It is debt leveraging, not derivatives, that caused the boom and bust in our financial markets.

In time of financial crisis, socialism could be an easy answer to sell by the politicians, under some other occasions, an idea out of desperation or simply due to the unawareness of some free market alternatives available. Capitalism always survives its own crises and abuses based on repeated innovations. This time around it could be no different. Some innovations may indeed lead to abuse but innovation itself is not the one to be blamed. Drawing on the analogy used repeatedly before again, it is drunk driving, not the car, that is to be blamed for an auto accident.

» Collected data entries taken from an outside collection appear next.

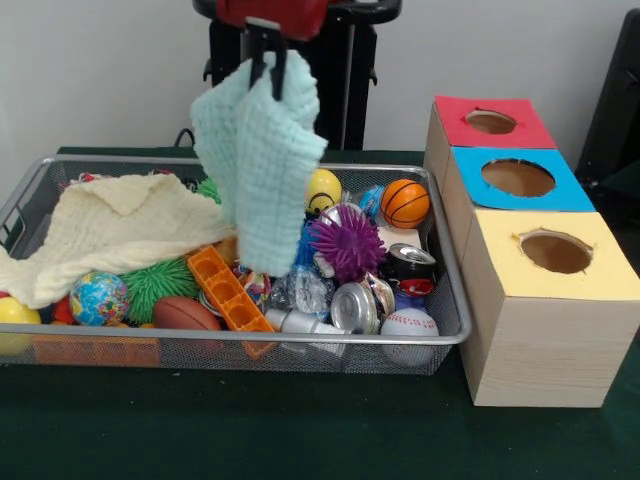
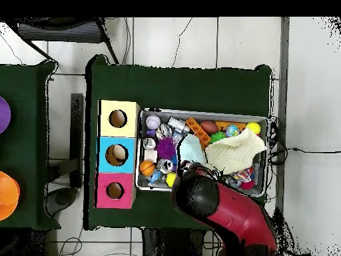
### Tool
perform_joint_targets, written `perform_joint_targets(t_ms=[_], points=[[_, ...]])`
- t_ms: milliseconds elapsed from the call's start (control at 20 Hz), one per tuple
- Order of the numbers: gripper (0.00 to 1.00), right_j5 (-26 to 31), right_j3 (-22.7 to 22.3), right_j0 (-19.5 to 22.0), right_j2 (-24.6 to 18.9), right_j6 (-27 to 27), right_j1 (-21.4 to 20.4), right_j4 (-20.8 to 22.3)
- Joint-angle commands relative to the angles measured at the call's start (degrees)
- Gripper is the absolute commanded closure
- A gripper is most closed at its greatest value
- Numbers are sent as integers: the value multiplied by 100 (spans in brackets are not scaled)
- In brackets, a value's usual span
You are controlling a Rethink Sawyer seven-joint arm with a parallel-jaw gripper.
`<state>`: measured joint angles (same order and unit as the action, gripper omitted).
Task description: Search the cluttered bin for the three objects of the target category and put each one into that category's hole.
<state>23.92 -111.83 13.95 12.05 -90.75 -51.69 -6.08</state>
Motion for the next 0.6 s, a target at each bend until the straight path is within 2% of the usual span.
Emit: perform_joint_targets(t_ms=[50, 350, 600], points=[[100, 378, 216, 659, -597, 574, -33, 597], [100, 330, 332, 1170, -741, 602, 106, 994], [100, 420, 422, 1292, -777, 472, 35, 1228]])
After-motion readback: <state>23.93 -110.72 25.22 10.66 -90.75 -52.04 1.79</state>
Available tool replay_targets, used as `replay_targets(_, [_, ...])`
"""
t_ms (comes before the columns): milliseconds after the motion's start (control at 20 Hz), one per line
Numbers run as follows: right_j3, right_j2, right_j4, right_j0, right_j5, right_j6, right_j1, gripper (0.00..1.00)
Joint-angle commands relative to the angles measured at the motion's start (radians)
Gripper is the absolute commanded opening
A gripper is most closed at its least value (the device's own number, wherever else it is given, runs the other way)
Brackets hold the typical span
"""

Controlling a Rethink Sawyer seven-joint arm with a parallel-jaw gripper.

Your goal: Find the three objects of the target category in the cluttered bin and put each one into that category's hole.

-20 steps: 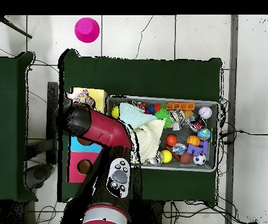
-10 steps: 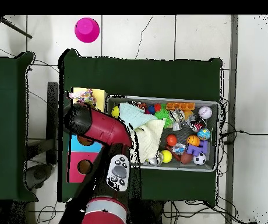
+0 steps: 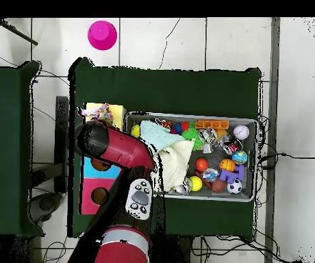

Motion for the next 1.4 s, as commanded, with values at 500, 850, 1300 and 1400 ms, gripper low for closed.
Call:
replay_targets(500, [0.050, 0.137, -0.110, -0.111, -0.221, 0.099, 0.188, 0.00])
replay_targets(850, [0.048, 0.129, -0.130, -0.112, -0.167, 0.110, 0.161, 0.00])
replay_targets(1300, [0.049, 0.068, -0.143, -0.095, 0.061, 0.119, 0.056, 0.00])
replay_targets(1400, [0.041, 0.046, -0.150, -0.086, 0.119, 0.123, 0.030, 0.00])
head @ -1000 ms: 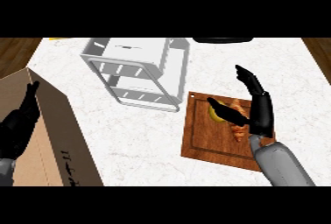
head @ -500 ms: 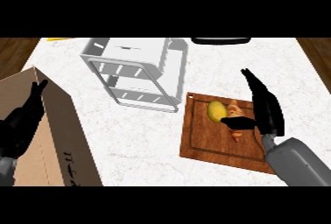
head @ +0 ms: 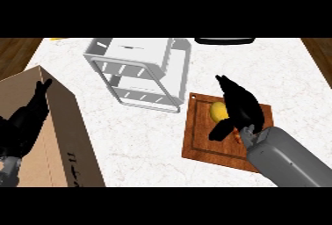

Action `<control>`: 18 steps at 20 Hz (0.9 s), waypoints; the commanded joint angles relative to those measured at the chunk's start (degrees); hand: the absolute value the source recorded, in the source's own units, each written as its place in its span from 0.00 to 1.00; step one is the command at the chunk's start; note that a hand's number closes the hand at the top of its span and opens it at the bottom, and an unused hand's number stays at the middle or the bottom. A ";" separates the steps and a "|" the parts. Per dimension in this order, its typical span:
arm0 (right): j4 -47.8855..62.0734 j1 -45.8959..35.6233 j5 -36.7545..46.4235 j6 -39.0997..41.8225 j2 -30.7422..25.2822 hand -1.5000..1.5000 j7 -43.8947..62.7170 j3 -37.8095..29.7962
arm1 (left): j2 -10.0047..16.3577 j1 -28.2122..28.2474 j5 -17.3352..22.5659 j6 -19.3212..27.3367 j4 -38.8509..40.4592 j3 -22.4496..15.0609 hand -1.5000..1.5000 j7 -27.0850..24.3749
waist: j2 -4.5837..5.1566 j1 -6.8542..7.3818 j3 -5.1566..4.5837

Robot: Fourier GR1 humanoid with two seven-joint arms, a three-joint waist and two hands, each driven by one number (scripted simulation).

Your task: Pick the lemon from the cutting board and place it in the tiered basket

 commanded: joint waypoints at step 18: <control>15.32 1.25 13.47 -2.03 10.11 0.00 5.37 -2.42 | -5.78 -0.05 1.32 0.81 -1.75 -2.87 0.50 0.79 | 0.96 0.47 -0.51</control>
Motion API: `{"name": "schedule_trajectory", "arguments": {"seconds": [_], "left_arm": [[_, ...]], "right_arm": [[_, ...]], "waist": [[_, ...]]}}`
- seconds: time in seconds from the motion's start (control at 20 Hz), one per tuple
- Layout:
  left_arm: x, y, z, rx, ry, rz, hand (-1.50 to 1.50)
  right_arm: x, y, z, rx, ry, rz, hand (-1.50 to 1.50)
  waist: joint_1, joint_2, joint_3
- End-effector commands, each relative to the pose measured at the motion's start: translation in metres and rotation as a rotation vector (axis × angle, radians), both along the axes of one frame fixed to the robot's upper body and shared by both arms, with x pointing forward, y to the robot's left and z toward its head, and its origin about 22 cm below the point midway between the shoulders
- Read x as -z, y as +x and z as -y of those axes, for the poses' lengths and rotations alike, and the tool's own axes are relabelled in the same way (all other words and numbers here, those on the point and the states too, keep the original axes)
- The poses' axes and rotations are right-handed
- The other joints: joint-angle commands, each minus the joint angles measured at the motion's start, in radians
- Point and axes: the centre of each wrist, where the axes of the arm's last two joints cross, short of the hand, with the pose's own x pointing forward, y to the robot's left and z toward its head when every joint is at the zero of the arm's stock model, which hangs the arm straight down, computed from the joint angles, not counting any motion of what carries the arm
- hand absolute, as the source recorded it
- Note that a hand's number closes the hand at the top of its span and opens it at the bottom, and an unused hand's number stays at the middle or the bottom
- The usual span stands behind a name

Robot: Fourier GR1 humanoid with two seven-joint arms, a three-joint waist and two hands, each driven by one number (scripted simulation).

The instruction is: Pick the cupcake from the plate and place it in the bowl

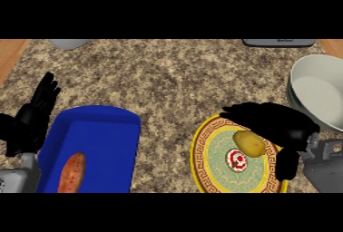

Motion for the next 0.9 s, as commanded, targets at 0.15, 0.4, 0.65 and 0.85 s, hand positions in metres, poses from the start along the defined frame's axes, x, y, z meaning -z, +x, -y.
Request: {"name": "schedule_trajectory", "arguments": {"seconds": [0.15, 0.4, 0.65, 0.85], "left_arm": [[-0.017, 0.003, -0.013, -0.011, 0.012, 0.001, 0.0], [0.007, -0.01, -0.023, -0.001, -0.005, 0.013, 0.0], [0.01, 0.001, 0.01, -0.006, 0.014, -0.004, 0.0], [-0.009, 0.011, -0.011, -0.013, -0.004, 0.006, 0.0]], "right_arm": [[0.037, -0.009, -0.01, -0.014, 0.016, 0.099, -1.5], [0.054, -0.015, 0.011, 0.0, -0.007, -0.003, -1.5], [0.056, -0.02, -0.012, 0.007, -0.042, -0.006, -1.5], [0.092, -0.027, -0.021, 0.008, -0.012, 0.007, -1.5]], "waist": [[0.0, 0.0, 0.0], [-0.003, -0.001, 0.0], [-0.005, -0.001, 0.0], [-0.005, -0.001, 0.0]]}}
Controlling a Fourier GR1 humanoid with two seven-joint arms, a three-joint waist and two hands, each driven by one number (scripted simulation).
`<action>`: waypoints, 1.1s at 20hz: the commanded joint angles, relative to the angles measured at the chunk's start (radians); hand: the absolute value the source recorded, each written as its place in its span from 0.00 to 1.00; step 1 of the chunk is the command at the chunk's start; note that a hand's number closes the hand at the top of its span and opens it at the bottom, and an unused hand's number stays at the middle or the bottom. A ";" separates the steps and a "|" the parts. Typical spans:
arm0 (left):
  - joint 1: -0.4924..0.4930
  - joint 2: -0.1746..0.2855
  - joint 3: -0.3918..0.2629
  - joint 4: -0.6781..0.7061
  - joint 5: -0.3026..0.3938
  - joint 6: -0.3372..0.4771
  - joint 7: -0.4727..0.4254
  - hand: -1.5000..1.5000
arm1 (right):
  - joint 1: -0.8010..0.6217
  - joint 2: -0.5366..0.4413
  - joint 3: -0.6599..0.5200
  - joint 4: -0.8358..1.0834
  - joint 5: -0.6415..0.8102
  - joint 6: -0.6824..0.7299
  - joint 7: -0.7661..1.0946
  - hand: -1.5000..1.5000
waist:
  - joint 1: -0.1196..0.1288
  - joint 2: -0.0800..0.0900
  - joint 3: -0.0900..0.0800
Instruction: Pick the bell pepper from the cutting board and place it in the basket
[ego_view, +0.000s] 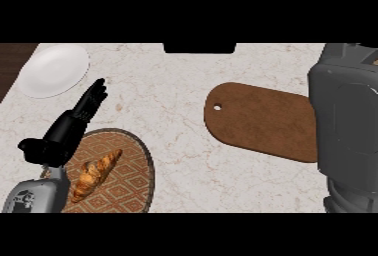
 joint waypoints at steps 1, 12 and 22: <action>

We have seen many renewed derivatives bashing these days by those who usually do not have adequate insider knowledge about how these financial markets function. We may have had some serious abuse problems of derivatives again in our capitalism system, as demonstrated by the recent financial market turmoils. The problem is not with the tools which derivatives really are. The real culprit is again, the simple concept of debt leveraging, or explained differently, the abusive exploitation of OPM (Other People’s Money) again. The use (or abuse) of derivatives is simply one of the many ways to facilitate the debt leveraging. Restricted from high leveraging abuse, many derivative concepts are actually benign and pervasive in many existing consumer financial products already. They will not go away. People who made comments that they wanted to call for a ban on derivatives are as naive as if they want to ban mortgages or loans all together in our economy, simply because we have been experiencing some human abuse again.

Greedy folks used high leveraging, with small own money up-front and high OPM for irresponsible investment opportunities. Wall Street investment banks, major commercial banks and mortgage lenders all did it. But if you think a leveraging of 30 or 60 times is high, try to think about what average American homeowners were doing again. With 100% LTV it is really an extreme infinity leveraging with no money down at all. Furthermore, how do you even calculate the leveraging of a cash-out refinance with a 120% LTV?

So financial disasters were created by uncontrolled high debt leveraging. When times were good, everybody made money much faster, got carried away and went into extremes by innovating further ways to leverage, Wall Street firms and homeowners alike. When the time turned sour, the reverse should understandably have been equally true and that had led to our financial market bust.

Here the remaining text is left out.